Alex LORETTE, Un fleuve au galop, Genèse Édition, 2023, 247 p., 22,5 € / ePub : 13,99 €, ISBN : 9782382010259
Tout au long du roman, nous suivons les récits de plusieurs personnages. Il y a d’abord Lucie, qui est née au Congo et n’a jamais été heureuse en Belgique. Ensuite, il y a sa fille Félicité avec qui elle n’a jamais réussi à communiquer. On suit également les histoires du père André, autrefois appelé Nkisu, de Massiga, la nourrice de Lucie et enfin d’Edmond, l’arrière-grand-père de Lucie, un colonisateur sanguinaire.

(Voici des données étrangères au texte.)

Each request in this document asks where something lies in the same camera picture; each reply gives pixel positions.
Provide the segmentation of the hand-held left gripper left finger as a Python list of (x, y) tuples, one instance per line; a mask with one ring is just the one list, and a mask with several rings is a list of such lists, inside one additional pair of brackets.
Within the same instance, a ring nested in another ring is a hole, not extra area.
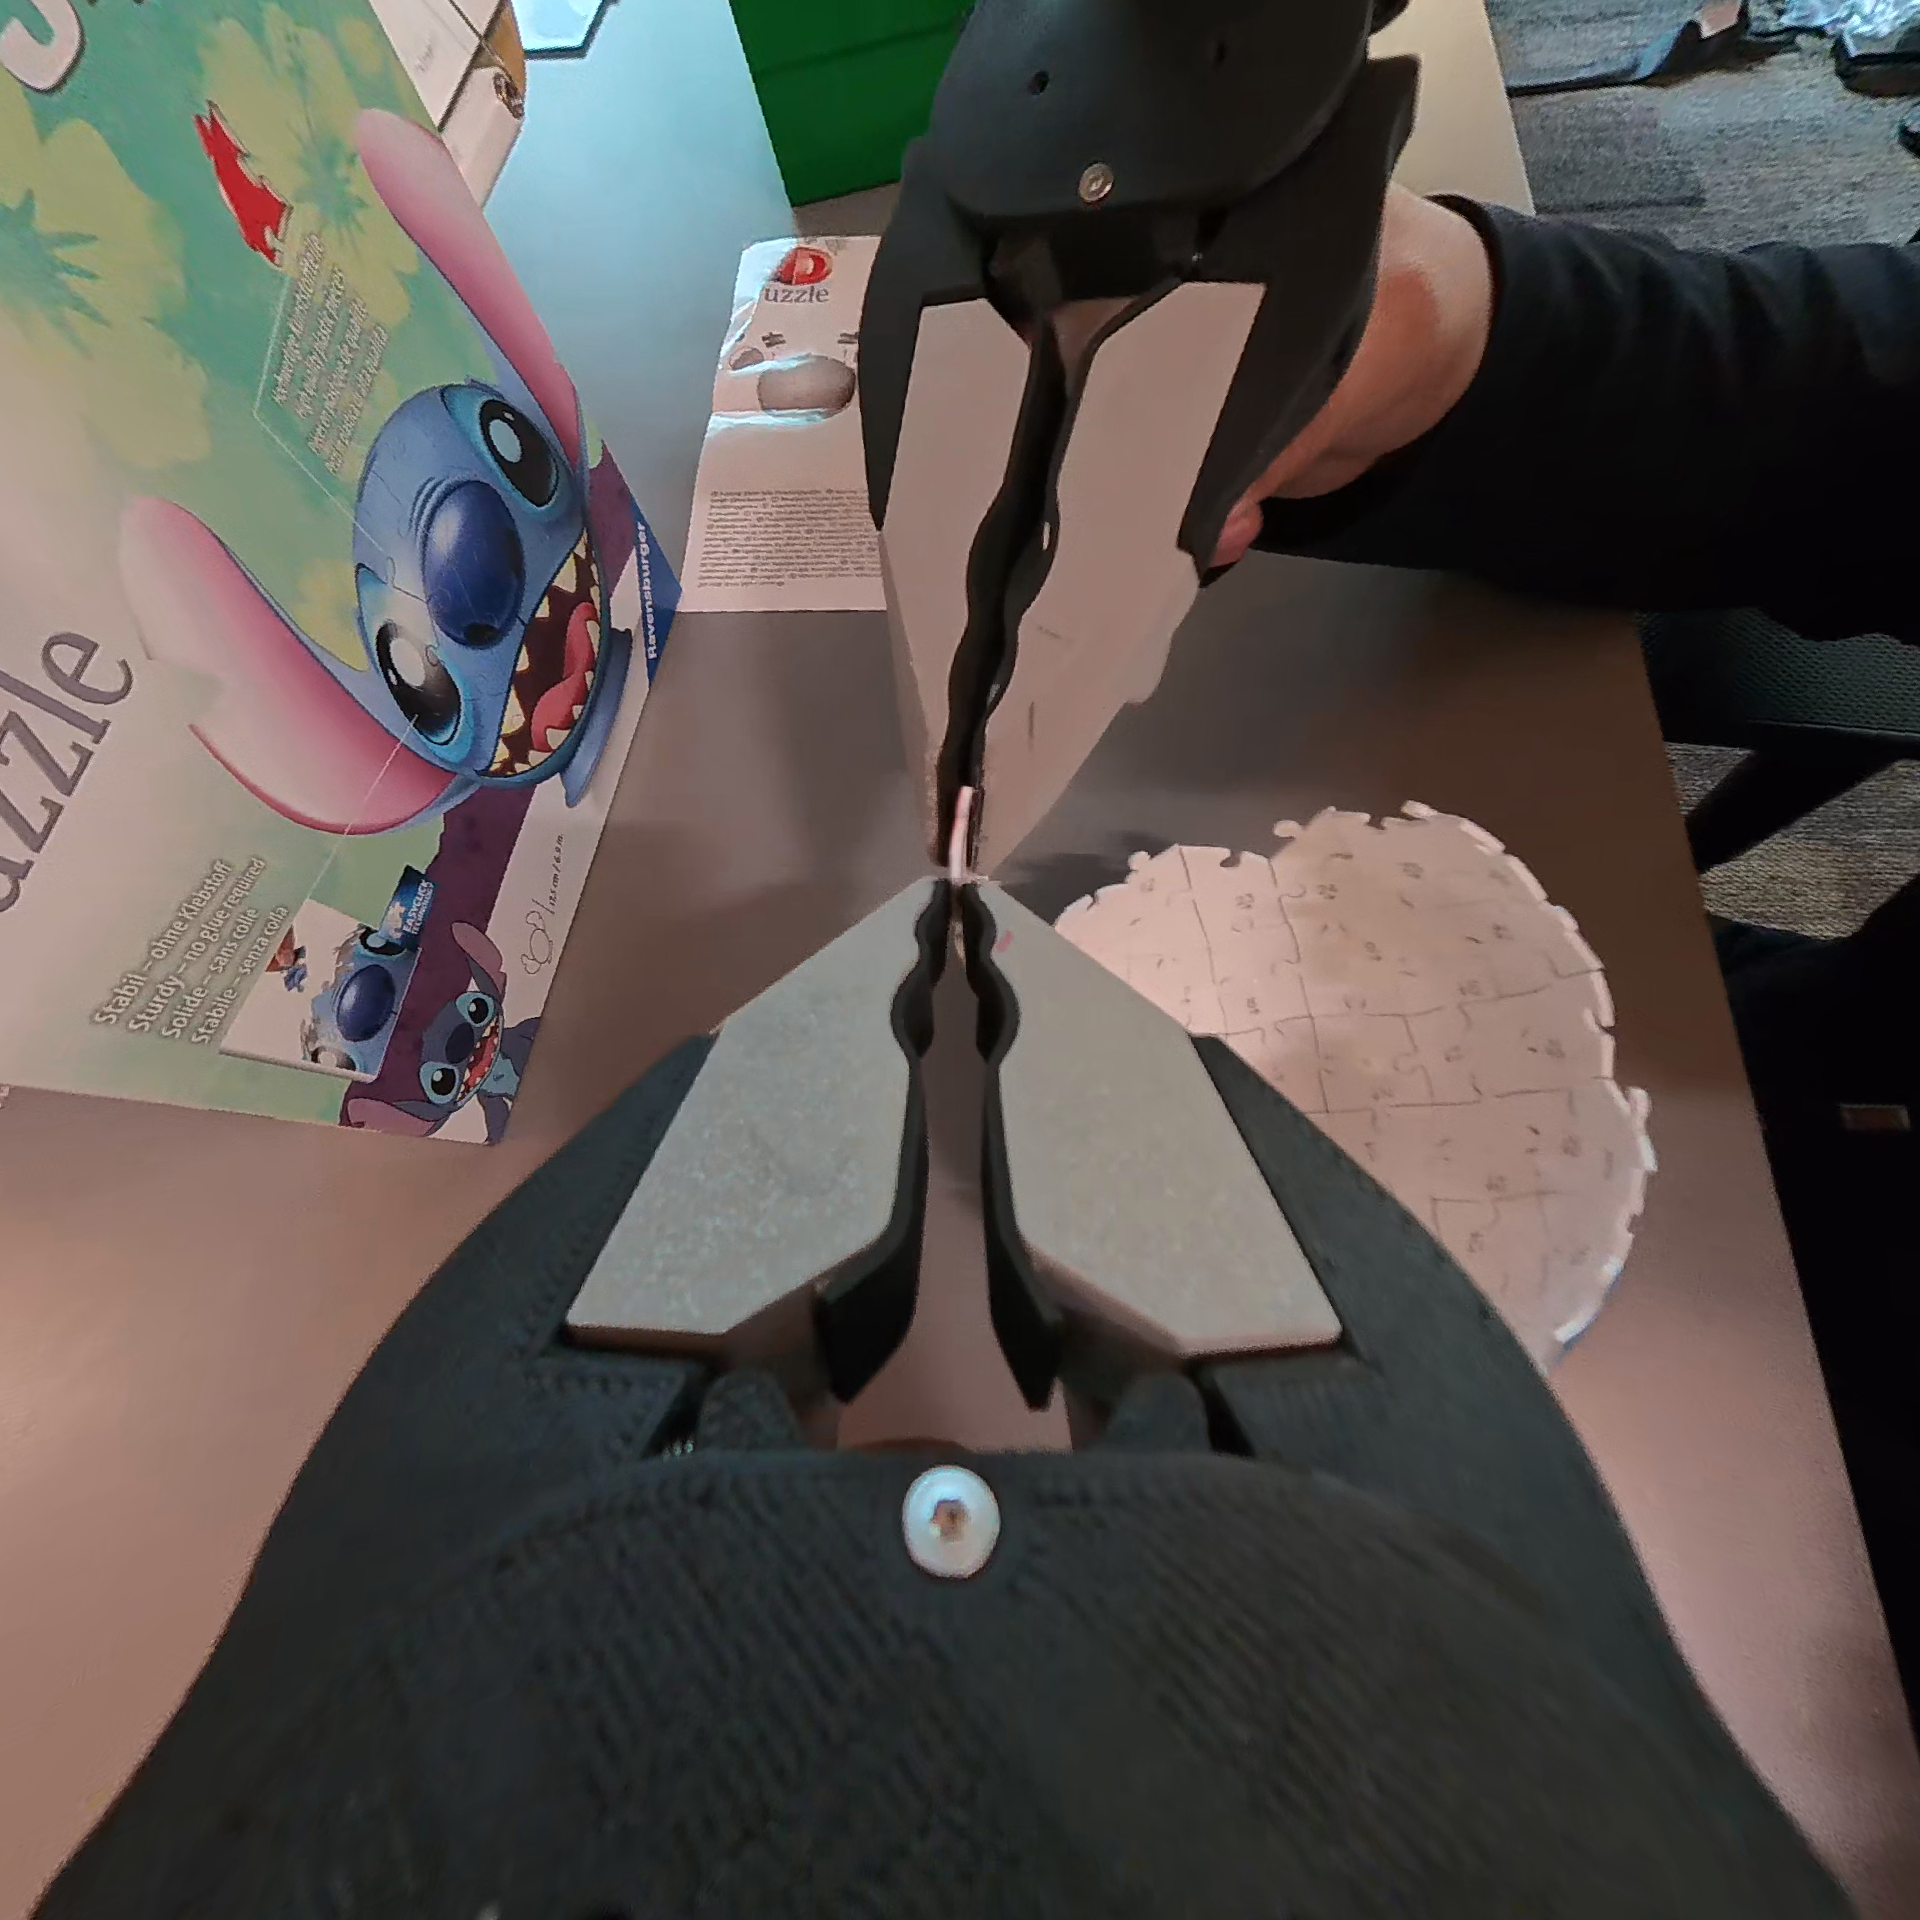
[(850, 1404), (914, 1317), (920, 1061), (952, 890), (923, 878), (722, 1022), (566, 1309), (571, 1338)]

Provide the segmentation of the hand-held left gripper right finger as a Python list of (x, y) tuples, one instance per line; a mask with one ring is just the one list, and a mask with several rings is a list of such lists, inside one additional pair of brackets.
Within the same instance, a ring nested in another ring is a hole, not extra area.
[(1201, 1050), (1000, 886), (954, 898), (991, 1326), (1031, 1408), (1342, 1328)]

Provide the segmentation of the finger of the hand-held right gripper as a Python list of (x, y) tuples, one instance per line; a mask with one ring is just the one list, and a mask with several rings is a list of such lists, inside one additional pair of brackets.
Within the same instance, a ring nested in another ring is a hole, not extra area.
[(1189, 280), (1066, 312), (1085, 340), (1042, 488), (1039, 574), (1013, 589), (1013, 670), (982, 737), (979, 874), (1037, 828), (1114, 713), (1160, 680), (1198, 594), (1181, 524), (1262, 299), (1258, 282)]
[[(879, 518), (879, 569), (894, 648), (894, 680), (920, 838), (946, 861), (939, 828), (939, 752), (949, 722), (969, 731), (971, 700), (949, 693), (969, 625), (969, 558), (1007, 469), (1024, 395), (1027, 348), (982, 297), (928, 305), (919, 313), (894, 480)], [(1007, 861), (1049, 806), (1049, 636), (1015, 670), (990, 720), (982, 786), (974, 802), (974, 861)]]

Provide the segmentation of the half-built white puzzle ball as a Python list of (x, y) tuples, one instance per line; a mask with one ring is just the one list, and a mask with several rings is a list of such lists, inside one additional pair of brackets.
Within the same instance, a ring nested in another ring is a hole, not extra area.
[(1408, 802), (1173, 845), (1055, 931), (1218, 1037), (1415, 1213), (1542, 1371), (1627, 1261), (1657, 1165), (1565, 907), (1472, 821)]

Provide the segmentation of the person's right forearm black sleeve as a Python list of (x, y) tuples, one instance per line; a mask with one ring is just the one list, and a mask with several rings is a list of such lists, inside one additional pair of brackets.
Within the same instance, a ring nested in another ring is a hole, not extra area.
[(1915, 245), (1685, 249), (1434, 202), (1494, 270), (1477, 377), (1343, 489), (1267, 499), (1254, 547), (1915, 642)]

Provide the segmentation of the cartoon puzzle box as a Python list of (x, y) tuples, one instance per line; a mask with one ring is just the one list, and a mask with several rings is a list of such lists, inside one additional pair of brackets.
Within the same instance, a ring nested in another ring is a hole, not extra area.
[(369, 4), (3, 4), (1, 1045), (504, 1137), (675, 604)]

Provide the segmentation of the person's right hand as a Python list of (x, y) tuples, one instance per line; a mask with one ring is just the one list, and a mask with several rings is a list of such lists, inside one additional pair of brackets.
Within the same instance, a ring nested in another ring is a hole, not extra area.
[(1385, 193), (1375, 296), (1328, 402), (1224, 518), (1214, 568), (1237, 564), (1267, 499), (1325, 496), (1427, 435), (1470, 388), (1494, 315), (1480, 230), (1401, 184)]

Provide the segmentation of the white instruction leaflet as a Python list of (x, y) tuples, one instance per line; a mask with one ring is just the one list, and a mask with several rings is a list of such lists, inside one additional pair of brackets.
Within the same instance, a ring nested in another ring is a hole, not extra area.
[(882, 610), (856, 412), (874, 252), (874, 236), (743, 252), (689, 512), (686, 610)]

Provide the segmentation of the green box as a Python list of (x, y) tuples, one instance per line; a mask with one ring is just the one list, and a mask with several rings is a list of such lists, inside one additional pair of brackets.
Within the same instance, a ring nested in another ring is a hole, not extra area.
[(896, 184), (971, 3), (734, 3), (792, 205)]

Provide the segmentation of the white cardboard box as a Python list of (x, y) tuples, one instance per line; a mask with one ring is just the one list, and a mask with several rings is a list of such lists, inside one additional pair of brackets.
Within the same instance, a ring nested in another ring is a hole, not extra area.
[(526, 52), (511, 3), (369, 3), (478, 202), (522, 126)]

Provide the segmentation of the crumpled grey cloth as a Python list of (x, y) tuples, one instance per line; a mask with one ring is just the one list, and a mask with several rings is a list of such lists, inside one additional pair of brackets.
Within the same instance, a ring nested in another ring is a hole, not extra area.
[(1769, 52), (1791, 40), (1824, 42), (1837, 80), (1869, 99), (1917, 94), (1915, 3), (1703, 3), (1625, 66), (1625, 84), (1677, 80)]

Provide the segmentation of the black office chair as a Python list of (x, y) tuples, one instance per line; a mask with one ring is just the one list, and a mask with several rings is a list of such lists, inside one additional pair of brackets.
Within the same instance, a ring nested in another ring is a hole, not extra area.
[(1663, 740), (1744, 754), (1686, 814), (1698, 874), (1917, 754), (1901, 640), (1805, 640), (1750, 609), (1641, 616), (1639, 640)]

Lucie aimerait retourner au Congo, cette terre qui l’a vue naître, au bord du fleuve, dans les années 1940. Malgré sa couleur blanche, elle s’est toujours sentie noire à l’intérieur, une Congolaise. À présent, il est trop tard. Elle est clouée au lit dans sa maison de retraite. Elle pourrait demander à sa fille qui habite en Norvège de l’y accompagner, mais elle n’a plus de contact avec elle. Seuls lui restent les souvenirs dans lesquels elle plonge à corps perdu, au risque de s’y perdre. Lucie se souvient de Massiga, cette Congolaise qui l’a éduquée comme sa propre fille. De Koko, son grand-père, qui considérait les Congolais comme des sauvages. De son père, presque toujours absent. De ce 28 mai 1958 où, âgée de 17 ans, on l’envoya en Belgique pour étudier dans un pensionnat de sœurs. Lucie repense aussi à Nkisu, son ami d’enfance qui allait chez les pères blancs. Elle se souvient de leurs parties de foot, de leurs baignades dans le fleuve, mais aussi de ce jour d’été de 1957, où ils se sont aimés et où sa vie a basculé. Elle évoque sa grossesse cachée. La naissance de Félicité et le départ vers la Belgique, en 1958, sans son enfant, seule et sans d’autres bagages qu’une volonté tenace de revenir au plus vite au Congo.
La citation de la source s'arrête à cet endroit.